PROBLEM DETAILS ::
Each entry below should be reproduced character for character.

Content starts

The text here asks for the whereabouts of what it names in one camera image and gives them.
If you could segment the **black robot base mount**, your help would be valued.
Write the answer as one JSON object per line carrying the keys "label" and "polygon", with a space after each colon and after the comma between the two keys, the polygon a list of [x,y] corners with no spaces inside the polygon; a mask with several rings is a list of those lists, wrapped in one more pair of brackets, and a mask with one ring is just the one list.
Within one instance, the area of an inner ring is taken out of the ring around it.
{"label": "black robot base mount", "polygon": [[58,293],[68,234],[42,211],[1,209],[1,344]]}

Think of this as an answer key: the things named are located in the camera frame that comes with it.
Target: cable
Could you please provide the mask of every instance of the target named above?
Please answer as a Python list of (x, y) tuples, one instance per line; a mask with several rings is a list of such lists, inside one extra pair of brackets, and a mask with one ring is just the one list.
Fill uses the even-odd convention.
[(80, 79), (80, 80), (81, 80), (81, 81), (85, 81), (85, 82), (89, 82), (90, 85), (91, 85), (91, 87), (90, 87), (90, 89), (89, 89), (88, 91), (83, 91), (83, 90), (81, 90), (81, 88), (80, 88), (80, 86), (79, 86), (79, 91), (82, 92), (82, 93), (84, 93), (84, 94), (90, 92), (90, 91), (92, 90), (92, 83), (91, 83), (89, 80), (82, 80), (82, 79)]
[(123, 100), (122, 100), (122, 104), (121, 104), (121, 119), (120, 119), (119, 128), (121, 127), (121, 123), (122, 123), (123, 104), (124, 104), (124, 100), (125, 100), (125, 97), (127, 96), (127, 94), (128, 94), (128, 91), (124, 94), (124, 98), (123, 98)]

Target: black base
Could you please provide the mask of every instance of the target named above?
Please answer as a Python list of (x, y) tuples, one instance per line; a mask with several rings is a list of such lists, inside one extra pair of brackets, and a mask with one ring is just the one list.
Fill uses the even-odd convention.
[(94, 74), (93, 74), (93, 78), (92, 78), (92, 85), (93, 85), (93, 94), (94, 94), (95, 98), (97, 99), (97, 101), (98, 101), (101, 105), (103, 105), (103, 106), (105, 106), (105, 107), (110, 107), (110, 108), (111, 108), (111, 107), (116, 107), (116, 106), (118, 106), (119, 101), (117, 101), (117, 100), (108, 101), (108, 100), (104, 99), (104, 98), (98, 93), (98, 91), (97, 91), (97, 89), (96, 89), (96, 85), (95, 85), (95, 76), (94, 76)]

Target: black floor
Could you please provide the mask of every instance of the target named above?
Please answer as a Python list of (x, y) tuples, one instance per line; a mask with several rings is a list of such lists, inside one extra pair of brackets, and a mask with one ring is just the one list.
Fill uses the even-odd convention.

Content ends

TASK RESULT ::
The text here asks for the whereabouts of what it names in one camera image and gives them.
If you could segment the **black robot base mount**, your help would be valued.
Write the answer as one JSON object per line carrying the keys "label" and "polygon", with a space after each colon and after the comma between the two keys, the polygon a list of [x,y] corners with no spaces inside the polygon; a mask with several rings is a list of those lists, wrapped in one more pair of brackets, and a mask with one ring is just the one list.
Within one instance, the area of an inner ring is taken out of the ring around it.
{"label": "black robot base mount", "polygon": [[58,293],[68,234],[42,211],[1,209],[1,344]]}

Think of this as an answer key: the things named are located in the camera frame that comes with it.
Target: cable
Could you please provide the mask of every instance of the target named above?
Please answer as a Python list of (x, y) tuples, one instance per line; a mask with several rings is a list of such lists, inside one extra pair of brackets, and a mask with one ring is just the one list.
Fill uses the even-odd convention.
[(80, 79), (80, 80), (81, 80), (81, 81), (85, 81), (85, 82), (89, 82), (90, 85), (91, 85), (91, 87), (90, 87), (90, 89), (89, 89), (88, 91), (83, 91), (83, 90), (81, 90), (81, 88), (80, 88), (80, 86), (79, 86), (79, 91), (82, 92), (82, 93), (84, 93), (84, 94), (90, 92), (90, 91), (92, 90), (92, 83), (91, 83), (89, 80), (82, 80), (82, 79)]
[(123, 100), (122, 100), (122, 104), (121, 104), (121, 119), (120, 119), (119, 128), (121, 127), (121, 123), (122, 123), (123, 104), (124, 104), (124, 100), (125, 100), (125, 97), (127, 96), (127, 94), (128, 94), (128, 91), (124, 94), (124, 98), (123, 98)]

Target: black base
Could you please provide the mask of every instance of the target named above?
Please answer as a Python list of (x, y) tuples, one instance per line; a mask with several rings is a list of such lists, inside one extra pair of brackets, and a mask with one ring is just the one list.
Fill uses the even-odd convention.
[(94, 74), (93, 74), (93, 78), (92, 78), (92, 85), (93, 85), (93, 94), (94, 94), (95, 98), (97, 99), (97, 101), (98, 101), (101, 105), (103, 105), (103, 106), (105, 106), (105, 107), (110, 107), (110, 108), (111, 108), (111, 107), (116, 107), (116, 106), (118, 106), (119, 101), (117, 101), (117, 100), (108, 101), (108, 100), (104, 99), (104, 98), (98, 93), (98, 91), (97, 91), (97, 89), (96, 89), (96, 85), (95, 85), (95, 76), (94, 76)]

Target: black floor
Could you please provide the mask of every instance of the target named above?
Please answer as a Python list of (x, y) tuples, one instance per line; a mask with several rings is a list of such lists, inside one extra pair of brackets, and a mask with one ring is just the one list.
Fill uses the even-odd convention.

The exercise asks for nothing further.